The protective move is to lock the primary container, closure, and applicator at the same moment you lock the formula. If you want optionality on container shape or material, ask the ODM to run accelerated stability on two candidate containers in parallel during weeks 10 through 14. The incremental cost is roughly $1,400 to $2,800 for the second stability slot. The schedule cost is zero because both stability runs happen during a block that is otherwise dead time for you.

Gotcha #2: KFDA Functional Notification Clinical Package That Was Not Quoted Up Front (+5 to 9 weeks)

If you make any of the eleven functional cosmetic claims in Korea (whitening, anti-wrinkle, sunscreen SPF, hair growth, hair color, hair removal, body slimming, anti-acne, anti-hair-loss, skin barrier protection, anti-pollution as of 2026), you fall under the MFDS functional cosmetic notification framework. This is not the same as a general cosmetic notification. You have to submit an efficacy data package. The package typically includes in vitro mechanism data plus an in vivo human panel study with a KFDA-recognized clinical research organization.

The cost of the data package itself, separately from the no-fee MFDS notification, runs $25,000 to $80,000 depending on the claim. The time runs eight to fifteen weeks for the in vivo panel alone, plus an additional two to four weeks for data analysis and submission preparation. If you did not commission this clinical work before the brief was finalized, you will not have the data when production is ready to ship.
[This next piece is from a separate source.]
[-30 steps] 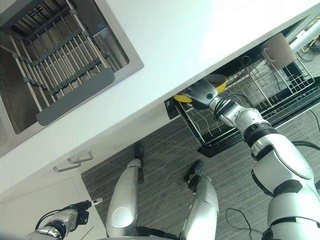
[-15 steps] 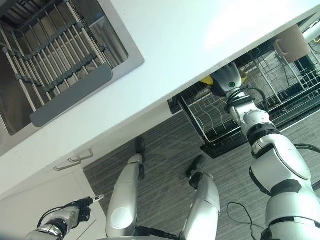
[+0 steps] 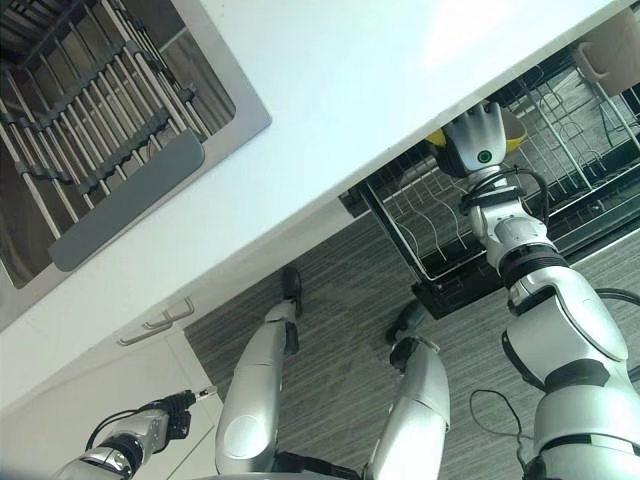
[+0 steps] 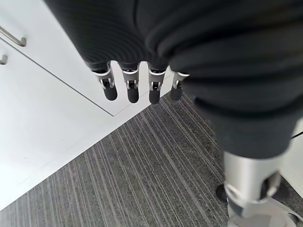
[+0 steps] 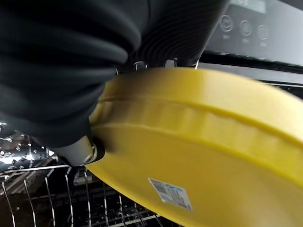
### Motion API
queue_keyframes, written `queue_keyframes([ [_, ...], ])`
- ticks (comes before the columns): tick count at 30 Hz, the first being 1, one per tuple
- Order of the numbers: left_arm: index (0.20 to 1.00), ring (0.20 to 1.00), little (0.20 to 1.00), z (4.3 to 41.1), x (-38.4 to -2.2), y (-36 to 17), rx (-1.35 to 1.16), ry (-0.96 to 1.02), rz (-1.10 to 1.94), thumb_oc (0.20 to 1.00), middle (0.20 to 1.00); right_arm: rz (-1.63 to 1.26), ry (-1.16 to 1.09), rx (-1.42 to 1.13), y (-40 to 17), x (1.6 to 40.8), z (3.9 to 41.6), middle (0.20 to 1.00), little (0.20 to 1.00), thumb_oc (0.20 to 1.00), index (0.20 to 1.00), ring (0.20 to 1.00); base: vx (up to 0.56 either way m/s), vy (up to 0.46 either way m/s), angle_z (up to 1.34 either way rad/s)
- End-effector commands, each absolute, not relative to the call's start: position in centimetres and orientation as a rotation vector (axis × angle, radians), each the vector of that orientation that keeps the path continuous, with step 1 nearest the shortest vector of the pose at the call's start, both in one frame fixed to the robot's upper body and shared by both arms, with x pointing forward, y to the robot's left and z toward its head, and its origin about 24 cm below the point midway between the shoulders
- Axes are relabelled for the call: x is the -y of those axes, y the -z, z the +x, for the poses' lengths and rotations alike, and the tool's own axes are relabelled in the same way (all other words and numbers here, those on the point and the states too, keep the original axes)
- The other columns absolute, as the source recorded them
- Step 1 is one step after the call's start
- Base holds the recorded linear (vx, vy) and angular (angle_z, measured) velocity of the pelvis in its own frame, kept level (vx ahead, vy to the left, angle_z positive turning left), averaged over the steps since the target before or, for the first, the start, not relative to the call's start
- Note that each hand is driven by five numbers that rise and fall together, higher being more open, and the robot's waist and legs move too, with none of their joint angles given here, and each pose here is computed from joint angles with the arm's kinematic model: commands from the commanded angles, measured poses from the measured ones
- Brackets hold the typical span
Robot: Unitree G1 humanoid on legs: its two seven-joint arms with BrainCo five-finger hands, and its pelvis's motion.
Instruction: Place the dishes in the dishwasher.
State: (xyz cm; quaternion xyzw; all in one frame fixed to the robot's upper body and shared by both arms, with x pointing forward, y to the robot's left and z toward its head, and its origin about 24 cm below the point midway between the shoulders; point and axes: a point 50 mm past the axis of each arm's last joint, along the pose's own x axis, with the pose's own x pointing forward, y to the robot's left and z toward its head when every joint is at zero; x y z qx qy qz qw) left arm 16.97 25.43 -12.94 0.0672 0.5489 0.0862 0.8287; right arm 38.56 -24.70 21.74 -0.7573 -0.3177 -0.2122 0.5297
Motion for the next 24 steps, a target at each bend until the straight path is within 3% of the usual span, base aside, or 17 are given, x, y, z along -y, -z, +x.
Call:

We see this miss most often on three claim categories: anti-wrinkle (because founders default to peptide-or-retinoid hero ingredients that trigger anti-wrinkle claim language), anti-acne (because BHA or sulfur or panthenol-based formulas slide into anti-acne territory in the marketing copy), and skin barrier protection (because ceramide forward formulas almost always carry barrier language). The fix is to make a clear claim-ladder decision in week one of the brief. If you want functional cosmetic claims for Korea, kick off the clinical study at the same time you kick off sampling. If you do not need functional claims for Korea (because Korea is not in your launch list or because you can sell as a general cosmetic with descriptive rather than efficacy language), strip the functional claims out of your brief before the formulator anchors on them.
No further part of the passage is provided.